Study objectives: Working outside the conventional "9-to-5" shift may lead to reduced sleep and alertness impairment. Here, we developed an optimization algorithm to identify sleep and work schedules that minimize alertness impairment during work hours, while reducing impairment during non-work hours.
Methods: The optimization algorithm searches among a large number of possible sleep and work schedules and estimates their effectiveness in mitigating alertness impairment using the Unified Model of Performance (UMP). To this end, the UMP, and its extensions to estimate sleep latency and sleep duration, predicts the time course of alertness of each potential schedule and their physiological feasibility. We assessed the algorithm by simulating four experimental studies, where we compared alertness levels during work periods for sleep schedules proposed by the algorithm against those used in the studies. In addition, in one of the studies we assessed the algorithm's ability to simultaneously optimize sleep and work schedules.

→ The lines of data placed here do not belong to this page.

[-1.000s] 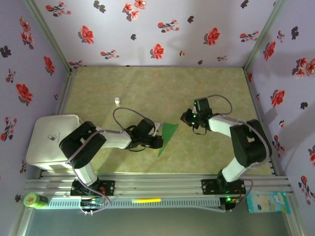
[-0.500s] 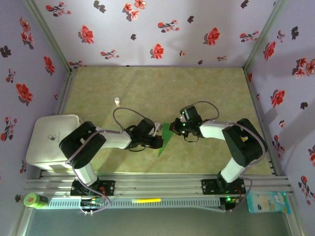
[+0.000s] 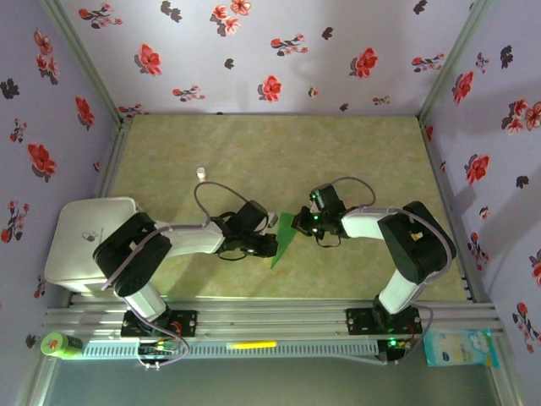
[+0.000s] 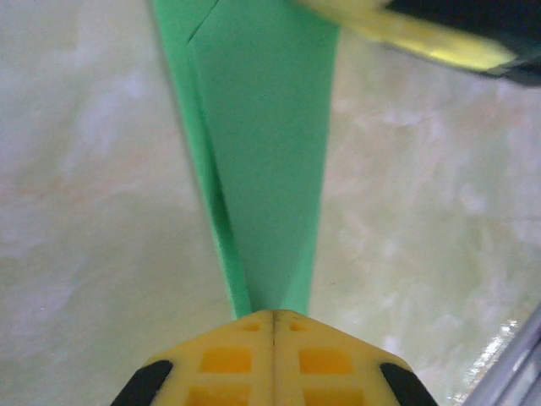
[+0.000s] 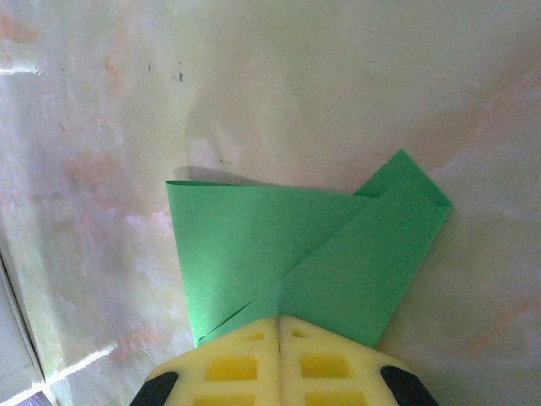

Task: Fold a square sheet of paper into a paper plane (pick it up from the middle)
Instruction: Fold the wing for the fifth time at the center of the table.

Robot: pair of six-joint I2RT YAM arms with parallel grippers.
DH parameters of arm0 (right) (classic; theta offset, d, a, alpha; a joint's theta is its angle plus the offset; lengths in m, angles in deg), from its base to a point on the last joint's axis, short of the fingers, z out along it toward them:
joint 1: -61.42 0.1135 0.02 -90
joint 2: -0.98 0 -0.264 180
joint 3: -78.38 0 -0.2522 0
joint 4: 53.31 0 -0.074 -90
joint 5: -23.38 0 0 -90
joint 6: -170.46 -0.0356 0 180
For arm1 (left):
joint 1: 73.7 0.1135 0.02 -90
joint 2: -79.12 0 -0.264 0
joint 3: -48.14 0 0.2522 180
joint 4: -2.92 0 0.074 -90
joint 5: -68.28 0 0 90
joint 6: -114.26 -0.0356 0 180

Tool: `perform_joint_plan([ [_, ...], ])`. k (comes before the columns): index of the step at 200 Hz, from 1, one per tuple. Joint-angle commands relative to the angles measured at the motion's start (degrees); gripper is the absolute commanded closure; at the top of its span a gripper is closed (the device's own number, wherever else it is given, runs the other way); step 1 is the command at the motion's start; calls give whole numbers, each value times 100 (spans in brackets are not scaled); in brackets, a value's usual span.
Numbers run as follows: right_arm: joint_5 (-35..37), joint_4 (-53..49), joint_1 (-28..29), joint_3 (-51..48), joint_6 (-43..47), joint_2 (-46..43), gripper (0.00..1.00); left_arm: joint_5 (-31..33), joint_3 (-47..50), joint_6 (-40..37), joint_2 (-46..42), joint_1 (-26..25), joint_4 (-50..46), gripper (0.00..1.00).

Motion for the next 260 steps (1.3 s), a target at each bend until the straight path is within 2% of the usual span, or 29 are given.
perform_joint_plan([
  [1, 523, -509, -33, -211, 34, 103, 100, 104, -371, 175, -220, -26, -395, 100],
  [65, 532, -418, -33, -260, -73, 105, 100, -267, -896, 362, 338, -122, -176, 100],
  [122, 467, -265, -32, -315, -161, 176, 100, -299, -1067, 490, 858, -157, 72, 100],
  [213, 441, -245, -25, -327, -172, 236, 100, -226, -1151, 508, 1191, -167, 260, 100],
  [260, 476, -296, -25, -332, -136, 245, 100, -80, -716, 565, 1230, -184, 222, 100],
])
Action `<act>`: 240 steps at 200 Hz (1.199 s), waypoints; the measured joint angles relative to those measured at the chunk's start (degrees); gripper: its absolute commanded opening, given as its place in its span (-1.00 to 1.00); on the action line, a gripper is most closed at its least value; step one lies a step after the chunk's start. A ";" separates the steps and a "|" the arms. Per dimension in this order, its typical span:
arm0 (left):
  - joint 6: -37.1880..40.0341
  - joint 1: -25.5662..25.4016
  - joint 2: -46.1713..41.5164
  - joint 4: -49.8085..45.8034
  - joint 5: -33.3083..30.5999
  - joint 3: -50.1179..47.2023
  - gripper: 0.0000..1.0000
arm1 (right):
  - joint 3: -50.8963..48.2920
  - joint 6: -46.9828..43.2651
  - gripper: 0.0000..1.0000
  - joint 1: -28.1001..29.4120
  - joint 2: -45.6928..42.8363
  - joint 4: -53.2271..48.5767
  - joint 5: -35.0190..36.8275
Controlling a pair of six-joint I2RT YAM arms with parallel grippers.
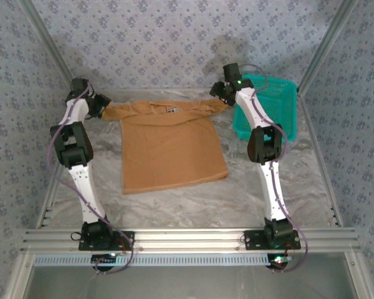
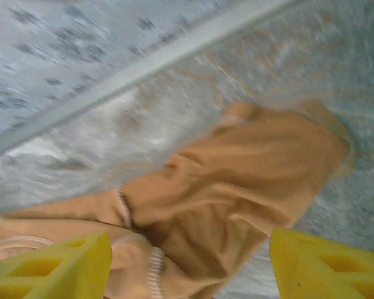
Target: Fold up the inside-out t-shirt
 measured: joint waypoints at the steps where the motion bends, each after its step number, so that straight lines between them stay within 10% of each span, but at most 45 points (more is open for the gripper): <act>1: 0.17 -0.04 0.00 -0.33 -0.24 -0.15 0.09 | -0.11 0.00 0.36 0.02 0.00 -0.04 -0.02; 74: 0.42 -13.73 -32.74 10.27 -1.22 -42.03 0.04 | -28.48 -3.19 -0.53 9.79 -16.02 5.07 -3.41; 125: -1.77 -21.53 -30.80 20.11 5.68 -57.16 -0.02 | -52.22 -2.43 -0.62 12.50 -21.90 11.76 -5.22; 188: -0.94 -20.35 -31.95 21.09 6.60 -58.07 -0.01 | -83.32 3.67 -0.66 22.16 -42.82 20.70 -3.48; 240: 2.78 -20.72 -29.94 11.43 4.63 -44.26 0.02 | -82.82 2.47 -0.60 24.02 -45.40 14.51 -2.75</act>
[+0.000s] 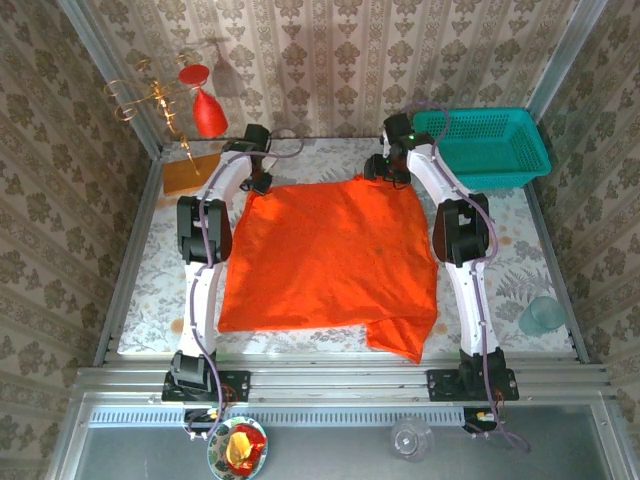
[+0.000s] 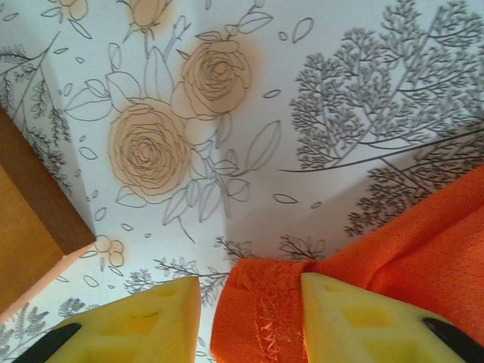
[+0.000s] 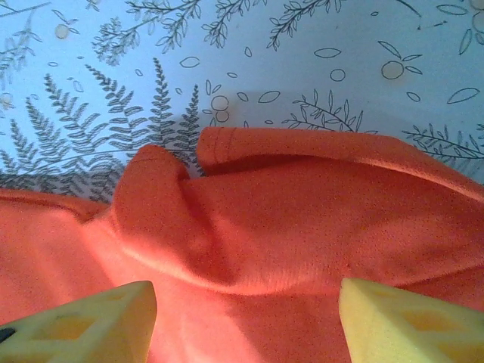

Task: Fold the inside-out t-shirt

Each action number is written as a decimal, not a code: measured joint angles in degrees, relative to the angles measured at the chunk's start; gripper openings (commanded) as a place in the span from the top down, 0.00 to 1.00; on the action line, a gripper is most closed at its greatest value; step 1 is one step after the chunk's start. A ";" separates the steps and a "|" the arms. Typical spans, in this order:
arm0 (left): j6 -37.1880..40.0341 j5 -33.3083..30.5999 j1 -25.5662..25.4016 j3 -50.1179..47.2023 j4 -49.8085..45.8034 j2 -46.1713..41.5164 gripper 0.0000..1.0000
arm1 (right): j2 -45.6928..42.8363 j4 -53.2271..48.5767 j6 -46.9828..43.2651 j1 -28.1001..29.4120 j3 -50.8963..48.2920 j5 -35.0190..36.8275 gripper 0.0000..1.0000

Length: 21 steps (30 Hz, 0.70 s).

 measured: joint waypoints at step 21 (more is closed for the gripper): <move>-1.53 7.13 3.04 2.23 -2.71 1.49 1.00 | 4.35 -4.37 -0.76 -0.79 2.23 -0.81 1.00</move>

Results: Using the same amount of sleep as in the studies but distributing it optimally, the sleep schedules proposed by the optimization algorithm reduced alertness impairment during work periods by an average of 29%. Similarly, simultaneously optimized sleep and work schedules, for a recovery period following a chronic sleep restriction challenge, accelerated the return to baseline levels by two days when compared to the conventional 9-to-5 work schedule.
Conclusions: Our work provides the first quantitative tool to optimize sleep and work schedules and extends the capabilities of existing fatigue-management tools.
Keywords: mathematical models; neurobehavioral performance; shift work; sleep deprivation.
Published by Oxford University Press on behalf of Sleep Research Society (SRS) 2021.